Aumentar a literacia em saúde da população um objectivo que ajudará a "saber navegar no sistema de saúde, como recorrer e a quem”, referiu o presidente Instituto de Saúde Pública da Universidade do Porto, Henrique Barros, responsável pela consultoria científica do documento.

Os objectivos do plano passam também por reduzir a insegurança alimentar, a obesidade infantil, a produção de resíduos, mas também o consumo de substâncias, tanto lícitas como ilícitas. É no eixo dos consumos, considera Henrique Barros, “que estão alguns dos desafios mais importantes” com que a cidade se vai deparar “nos próximos anos”.

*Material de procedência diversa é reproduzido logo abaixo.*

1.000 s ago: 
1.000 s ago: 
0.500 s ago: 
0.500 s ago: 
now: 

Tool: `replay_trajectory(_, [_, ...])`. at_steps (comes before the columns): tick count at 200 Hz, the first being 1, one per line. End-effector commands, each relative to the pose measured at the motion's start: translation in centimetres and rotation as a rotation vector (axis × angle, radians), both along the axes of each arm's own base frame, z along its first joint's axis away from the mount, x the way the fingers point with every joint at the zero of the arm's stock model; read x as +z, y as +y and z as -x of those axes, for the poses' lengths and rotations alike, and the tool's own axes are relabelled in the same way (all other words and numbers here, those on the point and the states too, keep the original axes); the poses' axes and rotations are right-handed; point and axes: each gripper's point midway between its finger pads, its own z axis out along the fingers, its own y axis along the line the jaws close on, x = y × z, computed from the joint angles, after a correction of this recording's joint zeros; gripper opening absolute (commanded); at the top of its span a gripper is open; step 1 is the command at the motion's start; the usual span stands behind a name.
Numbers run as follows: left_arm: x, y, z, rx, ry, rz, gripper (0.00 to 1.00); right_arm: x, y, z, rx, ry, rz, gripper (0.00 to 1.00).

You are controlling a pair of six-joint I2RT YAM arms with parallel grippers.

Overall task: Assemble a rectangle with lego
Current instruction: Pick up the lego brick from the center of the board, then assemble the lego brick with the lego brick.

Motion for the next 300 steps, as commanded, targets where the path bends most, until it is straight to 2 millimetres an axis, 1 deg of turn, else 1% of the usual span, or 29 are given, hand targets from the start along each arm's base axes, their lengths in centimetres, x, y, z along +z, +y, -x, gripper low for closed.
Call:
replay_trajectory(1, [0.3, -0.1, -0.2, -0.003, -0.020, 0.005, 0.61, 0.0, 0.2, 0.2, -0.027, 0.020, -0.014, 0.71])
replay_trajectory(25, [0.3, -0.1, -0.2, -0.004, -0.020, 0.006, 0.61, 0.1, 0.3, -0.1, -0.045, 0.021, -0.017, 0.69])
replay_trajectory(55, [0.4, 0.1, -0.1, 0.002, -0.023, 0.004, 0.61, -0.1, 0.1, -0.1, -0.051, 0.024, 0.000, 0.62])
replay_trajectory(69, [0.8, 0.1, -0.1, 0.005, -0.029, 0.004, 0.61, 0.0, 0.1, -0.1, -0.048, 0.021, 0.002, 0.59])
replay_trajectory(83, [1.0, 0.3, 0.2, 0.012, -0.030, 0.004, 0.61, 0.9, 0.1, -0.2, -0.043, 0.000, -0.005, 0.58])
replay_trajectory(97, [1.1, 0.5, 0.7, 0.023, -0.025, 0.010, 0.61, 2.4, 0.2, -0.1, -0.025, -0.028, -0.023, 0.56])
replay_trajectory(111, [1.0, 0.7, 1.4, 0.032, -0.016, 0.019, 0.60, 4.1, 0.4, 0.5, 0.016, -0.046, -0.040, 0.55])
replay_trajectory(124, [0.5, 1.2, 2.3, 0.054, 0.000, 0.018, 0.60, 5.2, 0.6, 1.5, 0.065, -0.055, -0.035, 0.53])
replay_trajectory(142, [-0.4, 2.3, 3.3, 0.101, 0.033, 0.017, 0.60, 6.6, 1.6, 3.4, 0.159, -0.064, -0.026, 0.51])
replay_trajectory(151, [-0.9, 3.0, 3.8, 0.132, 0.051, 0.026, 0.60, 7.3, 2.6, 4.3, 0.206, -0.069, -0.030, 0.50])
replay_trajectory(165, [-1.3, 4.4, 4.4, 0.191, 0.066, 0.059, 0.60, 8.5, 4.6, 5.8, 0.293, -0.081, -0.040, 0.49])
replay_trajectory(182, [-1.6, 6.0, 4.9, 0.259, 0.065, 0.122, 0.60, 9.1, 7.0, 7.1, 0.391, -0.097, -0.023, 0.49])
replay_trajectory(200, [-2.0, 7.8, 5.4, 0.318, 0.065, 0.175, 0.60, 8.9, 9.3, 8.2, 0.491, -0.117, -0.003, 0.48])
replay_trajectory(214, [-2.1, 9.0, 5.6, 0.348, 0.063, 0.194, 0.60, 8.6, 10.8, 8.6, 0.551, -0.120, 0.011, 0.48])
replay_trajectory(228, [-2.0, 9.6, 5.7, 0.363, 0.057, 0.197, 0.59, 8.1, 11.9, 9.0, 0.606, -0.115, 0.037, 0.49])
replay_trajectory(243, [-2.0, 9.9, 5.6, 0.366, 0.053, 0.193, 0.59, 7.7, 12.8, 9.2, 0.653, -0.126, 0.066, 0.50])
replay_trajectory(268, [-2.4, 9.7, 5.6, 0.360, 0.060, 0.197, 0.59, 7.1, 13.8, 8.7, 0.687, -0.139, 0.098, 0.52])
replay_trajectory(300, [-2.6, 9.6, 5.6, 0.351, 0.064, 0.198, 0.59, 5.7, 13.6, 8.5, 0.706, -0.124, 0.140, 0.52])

E o Porto, diz o responsável, traçando um paralelo com a indústria do tabaco, tem de saber “enfrentar um tempo em que as bebidas alcoólicas vão ser justamente demonizadas como a grande causa, por exemplo, de cancro”. “Temos que nos antecipar aos efeitos que isso vai trazer”, acrescentou.

Sobre substâncias, Rui Moreira, que não prestou declarações aos jornalistas à saída, tem carregado na tecla da criminalização do consumo de drogas na via pública, contra o consenso da comunidade científica. Manuel Pizarro falou no combate à droga, mas sublinhou a necessidade de “ajudar as pessoas que consomem drogas”. Acrescenta que o Governo está “num processo de diálogo” com a CMP e “a trabalhar nessa matéria”, mas mais não adiantou.